CJ Evans of Two Lines Press Recommends...

In my opinion, writers should never worry about trying to explain anything. I’ve recently been editing Jeffrey Zuckerman’s translation of Carl de Souza’s fever-dream of a novel Kaya Days, which takes place during the 1999 riots in Mauritius after the death of the musician Kaya in police custody. The protagonist is a teenaged girl trying to find her brother in a suddenly broken city, and she just doesn’t have the vocabulary to make sense of what she’s seeing. In answering some of our questions, de Souza recounted to Jeffrey and me that a French editor told him if he were to fully develop everything in the book, it would need to be four hundred pages longer than it was.

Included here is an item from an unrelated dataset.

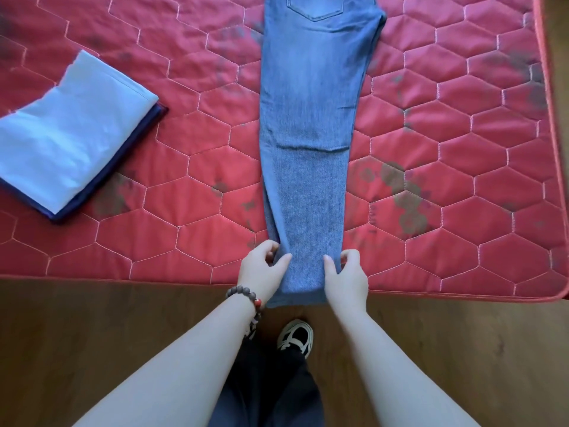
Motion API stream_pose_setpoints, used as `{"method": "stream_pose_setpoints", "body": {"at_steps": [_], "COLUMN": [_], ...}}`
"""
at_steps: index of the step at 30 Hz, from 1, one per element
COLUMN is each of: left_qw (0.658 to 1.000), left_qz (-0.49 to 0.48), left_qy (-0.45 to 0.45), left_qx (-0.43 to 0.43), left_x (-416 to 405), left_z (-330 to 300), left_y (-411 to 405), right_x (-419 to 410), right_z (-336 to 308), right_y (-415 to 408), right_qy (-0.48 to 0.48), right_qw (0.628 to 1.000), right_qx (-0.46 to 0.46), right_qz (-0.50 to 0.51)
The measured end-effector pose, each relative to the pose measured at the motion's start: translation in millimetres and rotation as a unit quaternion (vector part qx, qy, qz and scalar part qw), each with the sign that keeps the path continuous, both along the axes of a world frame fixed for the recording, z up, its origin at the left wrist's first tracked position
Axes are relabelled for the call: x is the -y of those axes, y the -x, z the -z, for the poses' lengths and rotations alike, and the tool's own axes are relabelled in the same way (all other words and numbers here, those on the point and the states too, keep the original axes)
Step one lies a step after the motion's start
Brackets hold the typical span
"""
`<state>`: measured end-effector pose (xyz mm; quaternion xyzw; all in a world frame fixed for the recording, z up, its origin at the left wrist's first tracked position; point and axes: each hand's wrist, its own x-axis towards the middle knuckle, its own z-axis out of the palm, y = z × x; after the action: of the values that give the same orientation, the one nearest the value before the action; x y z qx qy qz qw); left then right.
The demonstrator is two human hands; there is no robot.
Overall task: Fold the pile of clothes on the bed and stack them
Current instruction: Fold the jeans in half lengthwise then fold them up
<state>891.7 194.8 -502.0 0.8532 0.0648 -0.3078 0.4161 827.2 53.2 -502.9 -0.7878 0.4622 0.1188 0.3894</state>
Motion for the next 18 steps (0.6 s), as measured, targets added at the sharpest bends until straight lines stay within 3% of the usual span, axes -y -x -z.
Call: {"method": "stream_pose_setpoints", "body": {"at_steps": [7,10,12,14,18], "left_qw": [0.999,0.999,0.992,0.984,0.965], "left_qz": [-0.025,-0.017,0.005,-0.002,0.027], "left_qy": [0.036,-0.044,-0.125,-0.169,-0.177], "left_qx": [-0.014,0.003,0.013,0.06,0.193], "left_x": [-18,-27,-28,-27,-8], "left_z": [-11,-10,-11,-13,-11], "left_y": [7,17,24,24,-14], "right_x": [5,7,7,5,12], "right_z": [-17,-15,-10,-14,-18], "right_y": [20,34,40,37,-15], "right_qy": [-0.067,-0.055,-0.02,0.069,0.189], "right_qw": [0.996,0.998,0.996,0.994,0.976], "right_qx": [0.058,-0.012,-0.077,-0.083,0.07], "right_qz": [-0.003,-0.025,-0.027,-0.018,-0.076]}}
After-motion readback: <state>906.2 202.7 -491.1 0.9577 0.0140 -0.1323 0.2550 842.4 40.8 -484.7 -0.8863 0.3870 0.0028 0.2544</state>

One of the best parts about editing translations is being able to let go of trying to control the larger book—the book already exists and there’s nothing I can do to change it. And because I am working on books from all over the world, I am constantly faced with moments of dislocation in which I am not familiar with what’s being described. In an extreme example, when the translator Christina MacSweeney writes in Elvira Navarro’s Rabbit Island that a woman has a paw growing from her ear, it’s not my concern to ask why, but whether it’s actually best described as a paw or a mitt or a hand. Letting go of needing to explain everything lets you instead focus your energy on the precision of the details. I think all writers would benefit from editing as translators edit—letting go of the plot or the chronology or the “reasons” for things and instead zooming in to interrogate if the specific words, grammar, and syntax are really saying what you want them to say.